# Task item
The listing below is to be transcribed exactly.

# Raw data
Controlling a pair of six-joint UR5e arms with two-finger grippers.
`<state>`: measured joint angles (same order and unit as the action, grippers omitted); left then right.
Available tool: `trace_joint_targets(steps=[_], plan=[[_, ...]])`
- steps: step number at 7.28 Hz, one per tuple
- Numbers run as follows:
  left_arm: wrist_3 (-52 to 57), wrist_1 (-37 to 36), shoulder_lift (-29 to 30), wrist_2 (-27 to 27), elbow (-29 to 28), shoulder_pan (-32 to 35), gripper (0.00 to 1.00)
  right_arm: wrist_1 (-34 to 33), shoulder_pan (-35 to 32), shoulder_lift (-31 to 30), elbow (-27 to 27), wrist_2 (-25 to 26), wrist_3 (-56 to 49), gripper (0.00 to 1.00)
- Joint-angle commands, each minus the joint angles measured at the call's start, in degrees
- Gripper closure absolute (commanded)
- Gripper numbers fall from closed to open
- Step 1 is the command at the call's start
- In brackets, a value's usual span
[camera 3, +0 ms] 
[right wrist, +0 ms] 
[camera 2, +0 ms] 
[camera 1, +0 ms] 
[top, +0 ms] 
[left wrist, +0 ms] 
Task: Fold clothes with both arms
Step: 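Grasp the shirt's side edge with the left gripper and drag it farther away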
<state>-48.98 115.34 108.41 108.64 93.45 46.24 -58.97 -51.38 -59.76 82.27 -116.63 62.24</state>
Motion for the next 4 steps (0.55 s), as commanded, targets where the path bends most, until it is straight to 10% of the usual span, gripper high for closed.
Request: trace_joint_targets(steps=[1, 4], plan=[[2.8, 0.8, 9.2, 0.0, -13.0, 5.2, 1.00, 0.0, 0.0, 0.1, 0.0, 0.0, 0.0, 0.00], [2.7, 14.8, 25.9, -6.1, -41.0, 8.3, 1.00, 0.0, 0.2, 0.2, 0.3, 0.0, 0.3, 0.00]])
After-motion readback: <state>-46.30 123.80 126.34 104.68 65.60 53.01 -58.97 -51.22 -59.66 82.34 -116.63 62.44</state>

# Response for this exercise
Controlling a pair of six-joint UR5e arms with two-finger grippers.
`<state>`: measured joint angles (same order and unit as the action, grippers omitted); left then right.
Available tool: `trace_joint_targets(steps=[_], plan=[[_, ...]])`
- steps: step number at 7.28 Hz, one per tuple
- Numbers run as follows:
  left_arm: wrist_3 (-52 to 57), wrist_1 (-37 to 36), shoulder_lift (-29 to 30), wrist_2 (-27 to 27), elbow (-29 to 28), shoulder_pan (-32 to 35), gripper (0.00 to 1.00)
  right_arm: wrist_1 (-34 to 33), shoulder_pan (-35 to 32), shoulder_lift (-31 to 30), elbow (-27 to 27), wrist_2 (-25 to 26), wrist_3 (-56 to 49), gripper (0.00 to 1.00)
- Joint-angle commands, each minus the joint angles measured at the call's start, in degrees
- Gripper closure absolute (commanded)
- Gripper numbers fall from closed to open
- Step 1 is the command at the call's start
- In brackets, a value's usual span
[camera 3, +0 ms] 
[right wrist, +0 ms] 
[camera 2, +0 ms] 
[camera 1, +0 ms] 
[top, +0 ms] 
[left wrist, +0 ms] 
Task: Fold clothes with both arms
Step: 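Grasp the shirt's side edge with the left gripper and drag it farther away
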<state>-48.98 115.34 108.41 108.64 93.45 46.24 -58.97 -51.38 -59.76 82.27 -116.63 62.24</state>
Motion for the next 4 steps (0.55 s), as commanded, targets where the path bends most, until it is straight to 10% of the usual span, gripper high for closed.
Request: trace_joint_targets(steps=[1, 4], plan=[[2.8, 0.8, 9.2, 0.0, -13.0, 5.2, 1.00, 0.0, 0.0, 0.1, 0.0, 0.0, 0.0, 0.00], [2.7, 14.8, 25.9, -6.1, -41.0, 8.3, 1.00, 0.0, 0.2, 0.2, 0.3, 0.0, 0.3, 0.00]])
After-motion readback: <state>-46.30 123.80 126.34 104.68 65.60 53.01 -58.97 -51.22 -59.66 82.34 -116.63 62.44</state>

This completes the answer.